WORK INSTRUCTIONS: Your job with the data below is to output exactly the lines from the one holding "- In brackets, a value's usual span" down to the one holding "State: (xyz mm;", both included, and no others.
START RECORDS FOR THIS EXERCISE
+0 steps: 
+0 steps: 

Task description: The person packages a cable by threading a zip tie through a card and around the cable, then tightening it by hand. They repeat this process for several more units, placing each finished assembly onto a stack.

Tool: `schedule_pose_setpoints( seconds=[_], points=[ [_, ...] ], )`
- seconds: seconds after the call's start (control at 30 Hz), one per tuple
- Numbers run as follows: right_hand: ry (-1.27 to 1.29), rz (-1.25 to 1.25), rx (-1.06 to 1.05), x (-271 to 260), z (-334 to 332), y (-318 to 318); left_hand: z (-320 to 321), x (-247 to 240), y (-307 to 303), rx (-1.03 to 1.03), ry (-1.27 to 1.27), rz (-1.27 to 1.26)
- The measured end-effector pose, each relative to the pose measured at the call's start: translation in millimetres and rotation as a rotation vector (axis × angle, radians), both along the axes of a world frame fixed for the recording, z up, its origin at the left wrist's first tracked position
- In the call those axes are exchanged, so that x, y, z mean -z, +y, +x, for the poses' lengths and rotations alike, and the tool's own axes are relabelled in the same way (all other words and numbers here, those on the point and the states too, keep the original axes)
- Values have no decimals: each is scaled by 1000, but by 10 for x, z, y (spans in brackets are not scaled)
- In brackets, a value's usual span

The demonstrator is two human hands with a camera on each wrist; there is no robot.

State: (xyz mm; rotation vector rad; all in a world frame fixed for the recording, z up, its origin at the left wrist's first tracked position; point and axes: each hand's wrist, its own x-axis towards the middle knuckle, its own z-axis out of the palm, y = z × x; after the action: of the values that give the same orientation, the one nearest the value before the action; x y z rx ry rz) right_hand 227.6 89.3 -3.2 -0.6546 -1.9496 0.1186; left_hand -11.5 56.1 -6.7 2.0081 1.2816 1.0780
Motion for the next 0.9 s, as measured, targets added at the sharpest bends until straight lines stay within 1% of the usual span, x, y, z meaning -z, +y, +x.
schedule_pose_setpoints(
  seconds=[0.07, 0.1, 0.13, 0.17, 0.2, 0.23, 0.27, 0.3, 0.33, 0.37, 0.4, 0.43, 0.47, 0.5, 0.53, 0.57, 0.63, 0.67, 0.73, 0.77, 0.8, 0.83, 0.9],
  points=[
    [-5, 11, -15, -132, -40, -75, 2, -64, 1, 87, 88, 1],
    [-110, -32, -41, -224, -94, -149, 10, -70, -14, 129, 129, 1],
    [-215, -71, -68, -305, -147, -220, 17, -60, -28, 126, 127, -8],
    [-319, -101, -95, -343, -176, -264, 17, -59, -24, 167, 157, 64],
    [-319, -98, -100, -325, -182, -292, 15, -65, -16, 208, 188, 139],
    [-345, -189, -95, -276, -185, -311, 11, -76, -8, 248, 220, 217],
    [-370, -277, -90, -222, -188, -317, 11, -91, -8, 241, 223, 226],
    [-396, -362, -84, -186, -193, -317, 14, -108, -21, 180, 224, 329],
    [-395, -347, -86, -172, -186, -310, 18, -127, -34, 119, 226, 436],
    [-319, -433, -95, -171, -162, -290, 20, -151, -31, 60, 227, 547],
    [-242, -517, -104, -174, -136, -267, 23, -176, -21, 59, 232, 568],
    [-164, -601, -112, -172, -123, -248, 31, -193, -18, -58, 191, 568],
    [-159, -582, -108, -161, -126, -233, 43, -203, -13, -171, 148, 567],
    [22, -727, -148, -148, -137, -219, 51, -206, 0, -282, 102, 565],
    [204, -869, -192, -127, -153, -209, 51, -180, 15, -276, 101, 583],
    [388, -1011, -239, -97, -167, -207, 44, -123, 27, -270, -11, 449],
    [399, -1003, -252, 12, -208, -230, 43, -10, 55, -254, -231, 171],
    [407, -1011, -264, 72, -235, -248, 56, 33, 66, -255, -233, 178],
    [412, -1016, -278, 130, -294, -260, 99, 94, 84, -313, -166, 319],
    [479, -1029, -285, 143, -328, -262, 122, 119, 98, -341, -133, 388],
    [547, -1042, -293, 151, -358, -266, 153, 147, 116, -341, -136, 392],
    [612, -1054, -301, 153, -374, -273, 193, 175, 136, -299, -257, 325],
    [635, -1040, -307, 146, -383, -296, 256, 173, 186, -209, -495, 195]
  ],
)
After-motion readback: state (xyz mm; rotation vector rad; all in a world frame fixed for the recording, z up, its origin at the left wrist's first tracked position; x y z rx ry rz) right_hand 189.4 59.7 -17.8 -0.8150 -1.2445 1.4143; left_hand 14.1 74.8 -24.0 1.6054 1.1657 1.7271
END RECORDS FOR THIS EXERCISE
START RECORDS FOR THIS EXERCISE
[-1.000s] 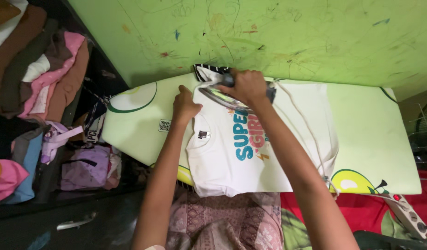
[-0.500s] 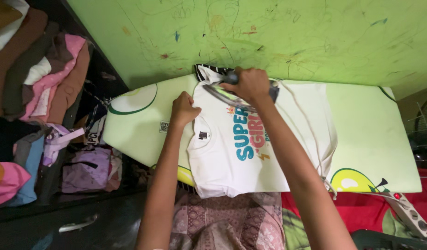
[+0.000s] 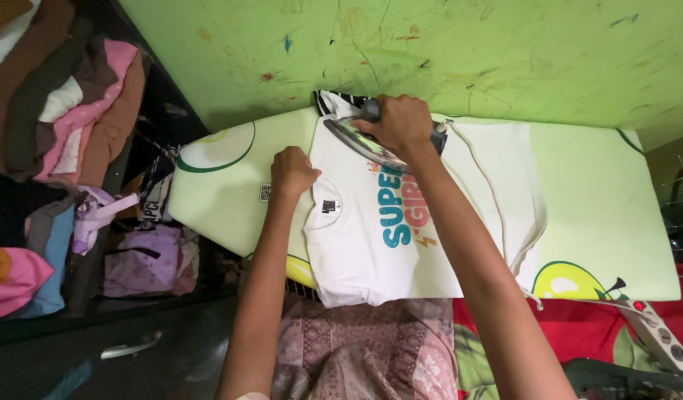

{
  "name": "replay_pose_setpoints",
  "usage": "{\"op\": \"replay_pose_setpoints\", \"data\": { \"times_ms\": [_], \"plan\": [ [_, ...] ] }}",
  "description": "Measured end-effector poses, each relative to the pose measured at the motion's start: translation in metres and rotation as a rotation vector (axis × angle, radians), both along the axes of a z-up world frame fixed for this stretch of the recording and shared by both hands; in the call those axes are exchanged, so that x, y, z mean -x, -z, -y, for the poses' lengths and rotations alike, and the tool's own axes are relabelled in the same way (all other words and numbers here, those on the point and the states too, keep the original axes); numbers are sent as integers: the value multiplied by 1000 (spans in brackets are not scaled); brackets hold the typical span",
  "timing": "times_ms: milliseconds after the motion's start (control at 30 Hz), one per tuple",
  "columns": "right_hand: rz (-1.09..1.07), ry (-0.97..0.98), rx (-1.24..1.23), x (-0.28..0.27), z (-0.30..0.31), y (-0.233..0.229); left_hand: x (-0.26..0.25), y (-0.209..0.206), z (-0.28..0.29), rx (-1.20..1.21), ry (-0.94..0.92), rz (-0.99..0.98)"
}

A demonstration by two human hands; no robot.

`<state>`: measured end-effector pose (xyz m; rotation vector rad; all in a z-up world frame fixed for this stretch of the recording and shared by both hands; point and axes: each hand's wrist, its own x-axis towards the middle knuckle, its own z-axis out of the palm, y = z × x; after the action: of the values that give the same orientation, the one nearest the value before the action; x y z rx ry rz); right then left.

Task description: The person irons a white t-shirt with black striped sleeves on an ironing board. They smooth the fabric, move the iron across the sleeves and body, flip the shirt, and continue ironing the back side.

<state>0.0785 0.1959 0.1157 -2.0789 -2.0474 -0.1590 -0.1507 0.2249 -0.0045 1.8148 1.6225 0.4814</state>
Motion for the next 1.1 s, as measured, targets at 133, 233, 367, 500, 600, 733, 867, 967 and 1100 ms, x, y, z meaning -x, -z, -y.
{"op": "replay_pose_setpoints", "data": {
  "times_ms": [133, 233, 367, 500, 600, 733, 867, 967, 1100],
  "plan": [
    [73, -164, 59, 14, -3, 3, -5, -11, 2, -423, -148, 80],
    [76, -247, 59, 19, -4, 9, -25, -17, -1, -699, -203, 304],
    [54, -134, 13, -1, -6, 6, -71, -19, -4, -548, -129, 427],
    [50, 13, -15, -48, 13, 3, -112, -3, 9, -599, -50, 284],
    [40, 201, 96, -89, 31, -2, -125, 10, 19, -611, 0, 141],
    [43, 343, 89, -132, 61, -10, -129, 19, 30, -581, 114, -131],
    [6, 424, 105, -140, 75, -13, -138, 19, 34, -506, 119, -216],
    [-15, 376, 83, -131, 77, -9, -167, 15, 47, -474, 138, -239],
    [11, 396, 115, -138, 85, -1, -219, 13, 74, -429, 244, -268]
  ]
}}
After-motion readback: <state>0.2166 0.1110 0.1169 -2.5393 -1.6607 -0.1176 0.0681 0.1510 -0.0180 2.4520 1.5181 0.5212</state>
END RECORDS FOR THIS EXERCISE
TASK ANSWER:
- In brackets, a value's usual span

The demonstrator is two human hands with a camera on each wrist; there is no robot.

State: (xyz mm; rotation vector rad; all in a world frame fixed for the recording, z up, its origin at the left wrist's first tracked position; point and axes: each hand's wrist, its own x-axis towards the middle knuckle, its own z-axis out of the palm, y = z × x; after the action: of the values that give the same orientation, the one nearest the value before the action; x y z rx ry rz) right_hand 227.6 89.3 -3.2 -0.6546 -1.9496 0.1186; left_hand -11.5 56.1 -6.7 2.0081 1.2816 1.0780

No more output will be given.